NEW YORK | Brooklyn

J’ai traversé le Bridge à pied, secondé des touristes ibériques dans leurs clichés prévisibles. Au Dumbo General Store, j’ai commandé une tarte aux artichauts, j’ai reçu une frittata aux courgettes. Je n’aime pas les frittate. Mon voisin de banquette m’a expliqué combien vaut un «dime» ainsi que la géographie détaillée du quartier. Il n’a point hésité, en parlant, à compresser contre mon bras les poils abondants du sien. J’ai eu envie de demander l’addition.

J’ai longuement cherché la Brooklyn Heights Promenade sans jamais être trop sûre de l’avoir manquée, j’ai fait trébucher une petite fille, elle s’est mise à hurler et j’ai décidé de descendre sur Coney Island.
Dans le métro, il y a toujours un afro-américain avec des écouteurs qui gratte un sac de plastique roulé en boudin telle une guitare ou s’improvise une batterie en tapant sur les sièges et en chantant à la ronde. Puis ponctue le refrain par des «once more» avant d’ajouter plusieurs variations chorales.

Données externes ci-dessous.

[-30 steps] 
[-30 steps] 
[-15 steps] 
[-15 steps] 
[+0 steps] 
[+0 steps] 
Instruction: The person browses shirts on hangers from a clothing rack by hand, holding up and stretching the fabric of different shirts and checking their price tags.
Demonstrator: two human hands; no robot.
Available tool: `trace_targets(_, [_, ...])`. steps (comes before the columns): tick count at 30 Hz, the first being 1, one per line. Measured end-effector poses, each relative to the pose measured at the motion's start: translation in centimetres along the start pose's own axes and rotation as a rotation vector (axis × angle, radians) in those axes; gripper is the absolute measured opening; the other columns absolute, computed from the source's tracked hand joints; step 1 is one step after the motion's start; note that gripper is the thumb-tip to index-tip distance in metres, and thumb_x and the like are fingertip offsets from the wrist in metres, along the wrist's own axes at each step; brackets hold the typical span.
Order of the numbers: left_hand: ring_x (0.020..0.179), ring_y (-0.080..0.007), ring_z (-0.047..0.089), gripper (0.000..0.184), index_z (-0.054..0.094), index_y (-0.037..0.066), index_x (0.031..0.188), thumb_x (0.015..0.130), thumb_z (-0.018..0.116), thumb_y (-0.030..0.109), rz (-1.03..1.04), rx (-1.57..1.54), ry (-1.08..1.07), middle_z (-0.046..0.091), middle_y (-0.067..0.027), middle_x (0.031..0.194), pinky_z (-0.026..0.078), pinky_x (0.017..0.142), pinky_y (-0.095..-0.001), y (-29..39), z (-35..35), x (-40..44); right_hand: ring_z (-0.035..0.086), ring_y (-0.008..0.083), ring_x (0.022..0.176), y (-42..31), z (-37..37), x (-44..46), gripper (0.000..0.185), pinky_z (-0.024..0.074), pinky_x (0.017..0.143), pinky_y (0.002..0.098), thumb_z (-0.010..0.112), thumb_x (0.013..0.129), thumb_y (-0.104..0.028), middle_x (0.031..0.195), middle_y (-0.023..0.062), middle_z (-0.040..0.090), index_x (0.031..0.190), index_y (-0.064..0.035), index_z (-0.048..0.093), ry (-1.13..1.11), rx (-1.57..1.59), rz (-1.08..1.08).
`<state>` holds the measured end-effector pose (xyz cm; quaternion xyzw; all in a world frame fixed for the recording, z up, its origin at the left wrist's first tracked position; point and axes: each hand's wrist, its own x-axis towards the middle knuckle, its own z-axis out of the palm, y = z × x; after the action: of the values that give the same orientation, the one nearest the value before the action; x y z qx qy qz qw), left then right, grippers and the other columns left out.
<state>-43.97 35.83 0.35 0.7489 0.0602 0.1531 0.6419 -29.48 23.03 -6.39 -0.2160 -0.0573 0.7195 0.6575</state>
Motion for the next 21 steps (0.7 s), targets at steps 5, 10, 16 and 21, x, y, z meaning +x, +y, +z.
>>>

La Wonder Wheel, illustre dame quasi centenaire, balance ses deux mille tonnes dans le ciel gris, tandis que le Cyclone Roller Coaster darde quelques exhalaisons de moules et de friture. La mer est noire, un vernis outrancier hachure les pommes d’amour.
Les cabanes débitent des saucisses de Francfort, des épis de maïs au sel, du bœuf haché en feuilletés et des «funnel cakes» – gaufres typiques suintantes de vieille huile. Je vois un certain romantisme dans ces louanges au burger, sa décadence. Les gens sont joyeux, les gens sont gros, les gens sont en shorts quand même.

Il y a 95 ans, un immigrant allemand a rendu le chien chaud fameux en ouvrant ici le légendaire Nathan’s, lequel revêt désormais une notoriété notable, grande et majestueuse comme une raie de fesses. L’établissement organise, chaque 4 juillet, un «International Hot Dog Eating Contest», dont un énorme panneau brandit les derniers scores en date: 410 pour Sony Thomas, 680 pour Joey Chestnut. Un compte à rebours électronique décime les secondes jusqu’à la prochaine compétition.
Le divertissement suprême est roi. On peut contempler des mangeurs de couteaux, de criquets ou de cigarettes allumées, des géantes véridiques dont les maillots de bain sont faits en pelage de girafe. Et exterminer des clowns.

Sinon, aux prémices de l’été, on a la chance d’assister à la Mermaid Parade, qui, depuis 1983, célèbre les félicités de la plage, coquillages ou crustacés. Bijoux et paillettes sur les contours adipeux. Neptune ainsi que d’autres créatures marines fanfaronnent en direction du rivage puis jettent des fruits dans la mer pour apaiser les dieux.
Ce jour-là, c’est le Puerto Rican Day, un groupe de caribéens gesticulent sur le lattage du «pier». Les faux ongles, les lunettes à diamants et cette étoile dans un triangle saphir se dandinent en «pasitos».
Je sens pour ma part, l’irrépressible nécessité de quitter les lieux.